Así, de esta manera, aludiendo a la cogobernanza que el Gobierno instauró a finales de junio, será el propio presidente autonómico que requiera el estado de alarma el que deberá comparecer junto al Gobierno ante el Congreso para dar cuenta de la situación y solicitar si fuese necesario una prórroga del mecanismo legal, que deberá ser aprobada por los Diputados. Así, el Gobierno no se verá en la obligación de negociar directamente las prórrogas con la oposición, y dejarán de entenderse como negociaciones a nivel nacional. Aunque, eso sí, Sánchez garantizó que la comunidad que demande está herramienta contará con el aval de, al menos, los 120 diputados del PSOE.

De esta manera Sánchez refuerza su apoyo a las comunidades, pero no se compromete más allá. Sin embargo, sí que reconoce que la situación en España, ante la segunda oleada, «es preocupante» y pide a los ciudadanos que estén «alerta». El presidente reconoció la existencia de la segunda oleada que «vuelve a elevarse de manera amenazante» e insistió en que «no podemos permitir que la pandemia vuelva a adueñarse de nuestra vida», aunque evitó pronunciarse sobre la posibilidad de volver a un estado de alarma único y apeló a la «unidad institucional» en la que debe alejarse «cualquier lucha partidista» para frenar entre todos la Covid. Mandó, aún así un mensaje de serenidad; «debemos estar vigilantes, pero también serenos» y aseguró que para ello las comunidades cuentan con los «instrumentos legales y materiales» suficientes para hacer frente a la pandemia. De hecho, destacó que España está «detectando con mayor intensidad el círculo de contagios» y que «nuestro sistema de Salud está mucho mejor preparado porque conocemos mejor el virus».

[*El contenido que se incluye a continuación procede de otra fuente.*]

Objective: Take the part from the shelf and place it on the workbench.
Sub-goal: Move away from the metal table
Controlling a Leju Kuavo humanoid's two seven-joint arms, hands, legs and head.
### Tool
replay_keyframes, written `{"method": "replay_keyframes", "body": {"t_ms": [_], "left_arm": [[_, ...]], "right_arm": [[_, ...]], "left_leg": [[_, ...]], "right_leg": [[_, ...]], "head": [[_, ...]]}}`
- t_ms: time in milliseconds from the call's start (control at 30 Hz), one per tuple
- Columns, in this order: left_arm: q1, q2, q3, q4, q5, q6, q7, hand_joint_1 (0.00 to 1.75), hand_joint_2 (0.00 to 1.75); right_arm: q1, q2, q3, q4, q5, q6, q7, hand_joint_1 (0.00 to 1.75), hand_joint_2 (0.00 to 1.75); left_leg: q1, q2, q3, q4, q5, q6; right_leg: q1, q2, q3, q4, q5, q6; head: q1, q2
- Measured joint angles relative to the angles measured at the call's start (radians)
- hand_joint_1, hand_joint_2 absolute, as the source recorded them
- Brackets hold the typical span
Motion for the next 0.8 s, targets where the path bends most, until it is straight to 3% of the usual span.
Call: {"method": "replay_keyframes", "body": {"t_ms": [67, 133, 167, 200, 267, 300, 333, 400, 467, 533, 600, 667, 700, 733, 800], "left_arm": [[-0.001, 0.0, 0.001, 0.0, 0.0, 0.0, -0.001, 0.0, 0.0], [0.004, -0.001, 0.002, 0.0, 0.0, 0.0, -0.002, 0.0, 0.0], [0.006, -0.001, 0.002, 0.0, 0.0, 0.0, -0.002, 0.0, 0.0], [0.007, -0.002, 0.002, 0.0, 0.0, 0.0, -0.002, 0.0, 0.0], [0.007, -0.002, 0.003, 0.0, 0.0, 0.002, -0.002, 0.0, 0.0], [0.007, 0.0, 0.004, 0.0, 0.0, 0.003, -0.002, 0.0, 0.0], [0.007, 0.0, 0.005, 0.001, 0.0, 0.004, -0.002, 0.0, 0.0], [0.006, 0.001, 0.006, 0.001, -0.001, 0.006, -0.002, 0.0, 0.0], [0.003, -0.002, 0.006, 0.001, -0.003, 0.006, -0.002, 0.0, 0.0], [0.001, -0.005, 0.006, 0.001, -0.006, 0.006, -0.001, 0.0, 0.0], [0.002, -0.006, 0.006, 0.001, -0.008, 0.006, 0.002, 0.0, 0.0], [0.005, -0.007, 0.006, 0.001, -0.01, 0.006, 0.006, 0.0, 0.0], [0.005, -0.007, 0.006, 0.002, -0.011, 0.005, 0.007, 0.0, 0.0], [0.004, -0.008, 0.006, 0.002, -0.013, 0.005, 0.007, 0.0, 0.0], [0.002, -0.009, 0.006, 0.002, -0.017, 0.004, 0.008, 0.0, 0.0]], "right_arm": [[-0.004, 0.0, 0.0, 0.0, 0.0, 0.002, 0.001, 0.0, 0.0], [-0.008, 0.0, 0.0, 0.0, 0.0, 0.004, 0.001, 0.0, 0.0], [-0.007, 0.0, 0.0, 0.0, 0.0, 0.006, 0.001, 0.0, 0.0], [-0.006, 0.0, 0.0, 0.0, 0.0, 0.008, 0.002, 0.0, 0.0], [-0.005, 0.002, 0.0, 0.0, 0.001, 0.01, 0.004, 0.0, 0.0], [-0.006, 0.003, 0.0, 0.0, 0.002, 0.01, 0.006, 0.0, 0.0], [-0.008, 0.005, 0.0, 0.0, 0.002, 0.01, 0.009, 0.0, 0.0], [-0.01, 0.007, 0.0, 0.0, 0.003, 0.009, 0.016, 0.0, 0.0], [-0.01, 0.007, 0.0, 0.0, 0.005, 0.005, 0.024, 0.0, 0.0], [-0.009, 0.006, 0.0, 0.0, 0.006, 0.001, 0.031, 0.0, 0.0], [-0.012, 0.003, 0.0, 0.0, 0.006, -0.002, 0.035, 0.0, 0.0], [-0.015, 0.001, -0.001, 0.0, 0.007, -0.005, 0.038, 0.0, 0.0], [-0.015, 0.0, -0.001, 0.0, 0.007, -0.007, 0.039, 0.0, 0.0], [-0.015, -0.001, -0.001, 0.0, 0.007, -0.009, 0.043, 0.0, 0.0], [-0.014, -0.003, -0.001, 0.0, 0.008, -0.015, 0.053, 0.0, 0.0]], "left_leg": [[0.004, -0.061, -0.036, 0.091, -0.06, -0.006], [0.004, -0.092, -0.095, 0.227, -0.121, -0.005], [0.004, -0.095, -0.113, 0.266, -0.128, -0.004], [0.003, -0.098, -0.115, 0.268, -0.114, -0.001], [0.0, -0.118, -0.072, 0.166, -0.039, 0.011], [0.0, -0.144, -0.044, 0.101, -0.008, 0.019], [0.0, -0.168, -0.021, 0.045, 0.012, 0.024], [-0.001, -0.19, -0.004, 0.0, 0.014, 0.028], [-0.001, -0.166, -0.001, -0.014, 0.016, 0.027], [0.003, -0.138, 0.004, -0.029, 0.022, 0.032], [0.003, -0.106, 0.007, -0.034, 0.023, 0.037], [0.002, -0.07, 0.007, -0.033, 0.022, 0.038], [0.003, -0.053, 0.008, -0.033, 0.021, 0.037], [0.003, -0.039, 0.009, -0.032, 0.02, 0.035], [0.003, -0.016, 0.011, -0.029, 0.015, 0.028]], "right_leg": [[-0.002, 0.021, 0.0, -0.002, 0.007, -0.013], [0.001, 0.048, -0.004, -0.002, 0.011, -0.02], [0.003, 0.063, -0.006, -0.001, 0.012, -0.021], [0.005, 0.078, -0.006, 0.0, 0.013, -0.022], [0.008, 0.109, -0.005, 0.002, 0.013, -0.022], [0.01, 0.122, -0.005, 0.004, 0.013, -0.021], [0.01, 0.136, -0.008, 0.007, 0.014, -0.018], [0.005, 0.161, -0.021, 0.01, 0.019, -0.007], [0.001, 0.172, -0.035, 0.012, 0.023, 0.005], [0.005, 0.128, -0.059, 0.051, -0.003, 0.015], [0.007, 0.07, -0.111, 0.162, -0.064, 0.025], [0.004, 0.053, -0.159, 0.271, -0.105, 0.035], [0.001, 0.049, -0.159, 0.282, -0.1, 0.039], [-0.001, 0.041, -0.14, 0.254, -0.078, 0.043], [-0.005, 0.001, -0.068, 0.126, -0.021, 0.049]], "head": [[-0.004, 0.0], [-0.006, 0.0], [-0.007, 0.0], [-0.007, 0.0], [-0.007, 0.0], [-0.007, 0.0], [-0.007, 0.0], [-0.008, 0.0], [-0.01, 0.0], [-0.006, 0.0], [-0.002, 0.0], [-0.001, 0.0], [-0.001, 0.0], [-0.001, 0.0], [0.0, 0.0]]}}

Aún así, el presidente lanzó también una reprimenda a las comunidades que mantienen activos más focos de coronavirus. En sus palabras, la situación de la Covid «no es homogénea» y hay algunas comunidades que han actuado con «más eficacia» que otras. «Hay comunidades que parecen haber logrado mayor eficacia en el control del virus, otras están teniendo problemas para hacer frente a la situación», recalcó en varias ocasiones.

Para frenar la Covid, el Ejecutivo anunció además que pondrá en marchas tres medidas para frenar los casos de contagio: Se pondrán a disposición de las regiones 2.000 efectivos de las Fuerzas Armadas para elaborar labores de rastreos, mejorará los medios digitales para descubrir nuevos contagios y reforzará las capacidades de las comunidades para gestionar la pandemia, con la capacidad de petición del estado de alarma individual.

Sobre la operación de vuelta al colegio, que se tratará mañana en una conferencia sectorial, quiso mandar un mensaje de tranquilidad: «las puertas de los colegios deben abrirse» y en ellos habrá «más seguridad que en un parque infantil». Aprovechó su declaración institucional para tratar de hacer un alegato a la unidad. Un guiño de cara a la negociación de los Presupuestos y la renovación del CGPJ, el defensor del Pueblo o RTVE. Aludió a los Presupuestos para reclamar el mayor apoyo posible: «Queremos y necesitamos unos presupuestos de país. Necesitamos unos nuevos presupuestos cuanto antes», dijo.